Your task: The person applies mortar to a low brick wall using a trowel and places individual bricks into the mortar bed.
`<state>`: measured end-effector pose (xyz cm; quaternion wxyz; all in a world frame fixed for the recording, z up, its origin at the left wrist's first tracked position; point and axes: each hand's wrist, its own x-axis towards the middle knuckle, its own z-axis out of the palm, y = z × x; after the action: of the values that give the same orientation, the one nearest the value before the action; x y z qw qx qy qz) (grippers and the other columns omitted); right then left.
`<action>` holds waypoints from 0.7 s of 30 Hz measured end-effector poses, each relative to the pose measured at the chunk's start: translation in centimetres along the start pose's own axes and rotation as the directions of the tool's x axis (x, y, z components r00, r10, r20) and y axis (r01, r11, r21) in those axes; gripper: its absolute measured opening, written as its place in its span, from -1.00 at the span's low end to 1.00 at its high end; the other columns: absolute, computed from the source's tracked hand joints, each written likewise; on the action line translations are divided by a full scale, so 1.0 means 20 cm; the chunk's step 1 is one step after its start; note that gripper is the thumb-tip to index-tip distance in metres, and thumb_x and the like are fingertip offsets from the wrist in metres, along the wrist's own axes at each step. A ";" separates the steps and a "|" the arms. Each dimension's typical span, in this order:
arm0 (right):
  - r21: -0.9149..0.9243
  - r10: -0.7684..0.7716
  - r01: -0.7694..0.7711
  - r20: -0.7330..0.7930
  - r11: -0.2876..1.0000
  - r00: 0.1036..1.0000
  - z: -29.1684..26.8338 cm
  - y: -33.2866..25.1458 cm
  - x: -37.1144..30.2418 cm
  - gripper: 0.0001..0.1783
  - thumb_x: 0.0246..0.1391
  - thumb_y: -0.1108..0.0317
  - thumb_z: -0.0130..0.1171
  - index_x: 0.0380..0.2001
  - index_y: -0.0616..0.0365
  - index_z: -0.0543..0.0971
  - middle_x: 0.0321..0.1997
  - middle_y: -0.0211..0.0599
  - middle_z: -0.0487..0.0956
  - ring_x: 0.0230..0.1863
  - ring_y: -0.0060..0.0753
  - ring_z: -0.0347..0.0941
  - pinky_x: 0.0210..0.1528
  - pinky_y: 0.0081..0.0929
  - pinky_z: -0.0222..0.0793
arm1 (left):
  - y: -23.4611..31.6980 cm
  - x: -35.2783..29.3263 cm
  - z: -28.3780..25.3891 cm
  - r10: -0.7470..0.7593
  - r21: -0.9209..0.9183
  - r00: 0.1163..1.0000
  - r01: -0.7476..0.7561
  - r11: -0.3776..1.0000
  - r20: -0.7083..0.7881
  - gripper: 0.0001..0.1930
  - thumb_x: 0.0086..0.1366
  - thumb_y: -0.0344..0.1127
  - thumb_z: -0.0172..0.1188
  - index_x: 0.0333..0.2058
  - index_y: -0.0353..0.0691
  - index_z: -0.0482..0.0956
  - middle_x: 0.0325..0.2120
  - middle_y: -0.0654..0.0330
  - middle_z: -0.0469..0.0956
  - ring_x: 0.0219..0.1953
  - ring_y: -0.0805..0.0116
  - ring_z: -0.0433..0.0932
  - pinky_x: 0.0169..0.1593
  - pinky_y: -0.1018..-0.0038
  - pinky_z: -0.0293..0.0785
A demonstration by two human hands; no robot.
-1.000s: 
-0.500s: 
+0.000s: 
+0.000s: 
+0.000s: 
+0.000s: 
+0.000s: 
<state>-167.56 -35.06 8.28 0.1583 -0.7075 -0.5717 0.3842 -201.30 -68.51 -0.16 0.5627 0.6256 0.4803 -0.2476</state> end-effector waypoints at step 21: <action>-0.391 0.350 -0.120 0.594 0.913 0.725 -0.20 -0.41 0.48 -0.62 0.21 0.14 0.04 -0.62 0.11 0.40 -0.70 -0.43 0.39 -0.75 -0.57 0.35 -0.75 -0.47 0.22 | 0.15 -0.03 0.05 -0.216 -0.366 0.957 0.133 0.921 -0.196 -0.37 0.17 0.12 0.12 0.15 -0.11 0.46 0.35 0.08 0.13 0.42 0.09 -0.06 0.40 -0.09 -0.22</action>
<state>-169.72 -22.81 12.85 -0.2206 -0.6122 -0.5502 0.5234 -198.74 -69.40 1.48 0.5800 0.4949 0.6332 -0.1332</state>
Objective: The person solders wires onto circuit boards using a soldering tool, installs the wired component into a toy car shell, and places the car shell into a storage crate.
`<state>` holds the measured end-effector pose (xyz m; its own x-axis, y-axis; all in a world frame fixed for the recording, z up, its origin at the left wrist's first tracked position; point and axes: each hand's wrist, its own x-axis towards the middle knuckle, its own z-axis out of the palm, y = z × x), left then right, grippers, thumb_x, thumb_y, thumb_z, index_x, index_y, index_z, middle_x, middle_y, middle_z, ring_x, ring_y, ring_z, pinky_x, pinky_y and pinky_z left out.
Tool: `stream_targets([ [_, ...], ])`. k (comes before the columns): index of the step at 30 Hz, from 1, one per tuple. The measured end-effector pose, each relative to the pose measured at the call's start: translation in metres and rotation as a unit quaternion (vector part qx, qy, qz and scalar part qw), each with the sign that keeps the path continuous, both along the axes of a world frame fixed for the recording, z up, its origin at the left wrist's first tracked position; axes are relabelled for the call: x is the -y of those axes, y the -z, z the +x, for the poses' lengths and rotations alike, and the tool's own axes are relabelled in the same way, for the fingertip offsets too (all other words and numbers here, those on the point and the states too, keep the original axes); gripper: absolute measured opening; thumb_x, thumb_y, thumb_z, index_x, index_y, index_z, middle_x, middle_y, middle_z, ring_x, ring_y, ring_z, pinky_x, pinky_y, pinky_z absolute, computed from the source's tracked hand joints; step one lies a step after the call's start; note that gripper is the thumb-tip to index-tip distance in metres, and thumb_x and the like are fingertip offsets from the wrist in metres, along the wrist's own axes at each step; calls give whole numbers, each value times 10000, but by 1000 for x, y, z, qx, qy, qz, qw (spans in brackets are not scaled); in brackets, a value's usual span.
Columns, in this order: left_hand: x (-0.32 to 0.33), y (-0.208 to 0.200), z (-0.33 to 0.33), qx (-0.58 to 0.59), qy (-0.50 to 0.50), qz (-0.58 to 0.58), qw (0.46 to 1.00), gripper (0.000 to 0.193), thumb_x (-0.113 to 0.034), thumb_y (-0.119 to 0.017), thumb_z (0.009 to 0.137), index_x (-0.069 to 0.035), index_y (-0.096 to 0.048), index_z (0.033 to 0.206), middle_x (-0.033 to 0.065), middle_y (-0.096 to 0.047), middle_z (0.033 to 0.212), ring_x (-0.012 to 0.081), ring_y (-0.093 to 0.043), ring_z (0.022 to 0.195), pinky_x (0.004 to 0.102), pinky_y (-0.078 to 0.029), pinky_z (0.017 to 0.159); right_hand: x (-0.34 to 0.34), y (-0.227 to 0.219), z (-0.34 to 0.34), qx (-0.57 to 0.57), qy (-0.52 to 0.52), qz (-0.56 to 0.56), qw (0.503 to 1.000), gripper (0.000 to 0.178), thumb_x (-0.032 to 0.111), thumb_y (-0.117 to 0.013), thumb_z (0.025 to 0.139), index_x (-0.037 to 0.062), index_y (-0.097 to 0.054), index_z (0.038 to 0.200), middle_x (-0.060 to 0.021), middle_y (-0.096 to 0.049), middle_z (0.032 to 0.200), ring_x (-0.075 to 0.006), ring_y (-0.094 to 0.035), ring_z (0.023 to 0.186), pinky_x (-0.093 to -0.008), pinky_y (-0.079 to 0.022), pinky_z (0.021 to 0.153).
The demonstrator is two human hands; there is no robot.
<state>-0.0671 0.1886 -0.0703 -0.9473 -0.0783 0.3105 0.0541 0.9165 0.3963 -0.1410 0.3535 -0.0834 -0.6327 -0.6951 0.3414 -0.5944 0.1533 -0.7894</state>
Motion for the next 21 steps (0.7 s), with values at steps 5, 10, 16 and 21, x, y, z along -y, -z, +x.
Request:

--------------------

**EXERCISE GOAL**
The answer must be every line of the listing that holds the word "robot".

**THE COMPLETED TASK**
A demonstration by two human hands; no robot.
The demonstrator is two human hands; there is no robot.

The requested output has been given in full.